WHAT TO DO » Transcribe the whole listing exactly.

THE DATA Start Marker

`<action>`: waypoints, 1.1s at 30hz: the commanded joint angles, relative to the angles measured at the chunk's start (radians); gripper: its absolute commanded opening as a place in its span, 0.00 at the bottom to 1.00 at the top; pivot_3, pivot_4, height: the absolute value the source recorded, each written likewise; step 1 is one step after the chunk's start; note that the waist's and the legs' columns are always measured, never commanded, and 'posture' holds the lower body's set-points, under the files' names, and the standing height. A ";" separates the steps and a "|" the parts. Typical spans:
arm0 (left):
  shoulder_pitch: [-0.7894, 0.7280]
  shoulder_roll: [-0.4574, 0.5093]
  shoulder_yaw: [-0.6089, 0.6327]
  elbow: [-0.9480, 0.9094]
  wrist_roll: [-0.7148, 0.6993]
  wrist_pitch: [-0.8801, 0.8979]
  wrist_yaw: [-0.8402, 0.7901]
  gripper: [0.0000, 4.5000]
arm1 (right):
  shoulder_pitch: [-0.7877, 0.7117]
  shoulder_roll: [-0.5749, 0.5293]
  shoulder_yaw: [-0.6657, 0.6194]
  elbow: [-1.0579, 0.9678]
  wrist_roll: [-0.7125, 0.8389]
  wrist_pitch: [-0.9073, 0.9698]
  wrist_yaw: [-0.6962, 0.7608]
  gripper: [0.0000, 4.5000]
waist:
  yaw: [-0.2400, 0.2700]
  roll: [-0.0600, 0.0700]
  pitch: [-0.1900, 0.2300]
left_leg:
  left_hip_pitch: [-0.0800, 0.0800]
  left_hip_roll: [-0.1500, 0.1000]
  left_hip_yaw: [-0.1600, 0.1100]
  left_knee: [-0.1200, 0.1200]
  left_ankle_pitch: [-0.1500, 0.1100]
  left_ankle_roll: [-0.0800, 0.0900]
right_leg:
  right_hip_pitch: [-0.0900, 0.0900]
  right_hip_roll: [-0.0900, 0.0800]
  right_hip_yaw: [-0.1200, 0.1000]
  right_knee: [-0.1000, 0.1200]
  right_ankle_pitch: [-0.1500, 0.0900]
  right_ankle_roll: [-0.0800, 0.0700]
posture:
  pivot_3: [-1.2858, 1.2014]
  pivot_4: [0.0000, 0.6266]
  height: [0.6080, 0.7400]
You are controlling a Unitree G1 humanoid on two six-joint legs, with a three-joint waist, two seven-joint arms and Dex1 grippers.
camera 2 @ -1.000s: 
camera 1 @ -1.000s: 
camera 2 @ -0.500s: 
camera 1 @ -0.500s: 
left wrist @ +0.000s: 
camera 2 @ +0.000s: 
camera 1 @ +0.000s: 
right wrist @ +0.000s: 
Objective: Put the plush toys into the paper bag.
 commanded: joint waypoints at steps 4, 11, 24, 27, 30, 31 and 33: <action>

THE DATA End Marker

SOLUTION TO THIS PROBLEM »
`<action>`: waypoints, 1.1s at 30hz: the commanded joint angles, relative to the angles measured at the chunk's start (radians); gripper: its absolute commanded opening as a place in its span, 0.00 at the bottom to 1.00 at the top; pivot_3, pivot_4, height: the absolute value the source recorded, each written likewise; step 1 is one step after the chunk's start; note that the waist's and the legs' columns are always measured, never commanded, and 'posture' holds the lower body's set-points, under the files' names, and the standing height. A ";" separates the steps and a "|" the parts. Typical spans:
arm0 (left):
  shoulder_pitch: [-0.7894, 0.7280]
  shoulder_roll: [-0.4574, 0.5093]
  shoulder_yaw: [-0.6089, 0.6327]
  elbow: [-0.9480, 0.9094]
  wrist_roll: [-0.7148, 0.6993]
  wrist_pitch: [-0.8801, 0.8979]
  wrist_yaw: [-0.8402, 0.7901]
  gripper: [0.0000, 4.5000]
arm1 (right):
  shoulder_pitch: [-0.7877, 0.7117]
  shoulder_roll: [-0.5749, 0.5293]
  shoulder_yaw: [-0.6657, 0.6194]
  elbow: [-1.0579, 0.9678]
  wrist_roll: [-0.7125, 0.8389]
  wrist_pitch: [-0.9073, 0.9698]
  wrist_yaw: [-0.6962, 0.7608]
  gripper: [0.0000, 4.5000]
waist:
  yaw: [-0.2400, 0.2700]
  roll: [-0.0600, 0.0700]
  pitch: [-0.1900, 0.2300]
left_leg:
  left_hip_pitch: [-0.0800, 0.0800]
  left_hip_roll: [-0.1500, 0.1000]
  left_hip_yaw: [-0.1600, 0.1100]
  left_knee: [-0.1200, 0.1200]
  left_ankle_pitch: [-0.1500, 0.1100]
  left_ankle_roll: [-0.0800, 0.0900]
right_leg:
  right_hip_pitch: [-0.0900, 0.0900]
  right_hip_roll: [-0.0900, 0.0800]
  right_hip_yaw: [-0.1200, 0.1000]
  right_knee: [-0.1000, 0.1200]
  right_ankle_pitch: [-0.1500, 0.0900]
  right_ankle_roll: [-0.0800, 0.0700]
posture:
  pivot_3: [-1.2858, 1.2014]
  pivot_4: [0.0000, 0.6266]
  height: [0.6080, 0.7400]
You are controlling a Unitree G1 humanoid on two six-joint legs, with a three-joint waist, two seven-joint arms and Dex1 grippers.
camera 2 @ -1.000s: 
camera 1 @ -1.000s: 
camera 2 @ -0.500s: 
camera 1 @ -0.500s: 
left wrist @ +0.000s: 
camera 2 @ +0.000s: 
camera 1 @ +0.000s: 
right wrist @ +0.000s: 
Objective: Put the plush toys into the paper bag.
 commanded: joint waypoints at steps 4, 11, 24, 27, 30, 31 and 33: <action>

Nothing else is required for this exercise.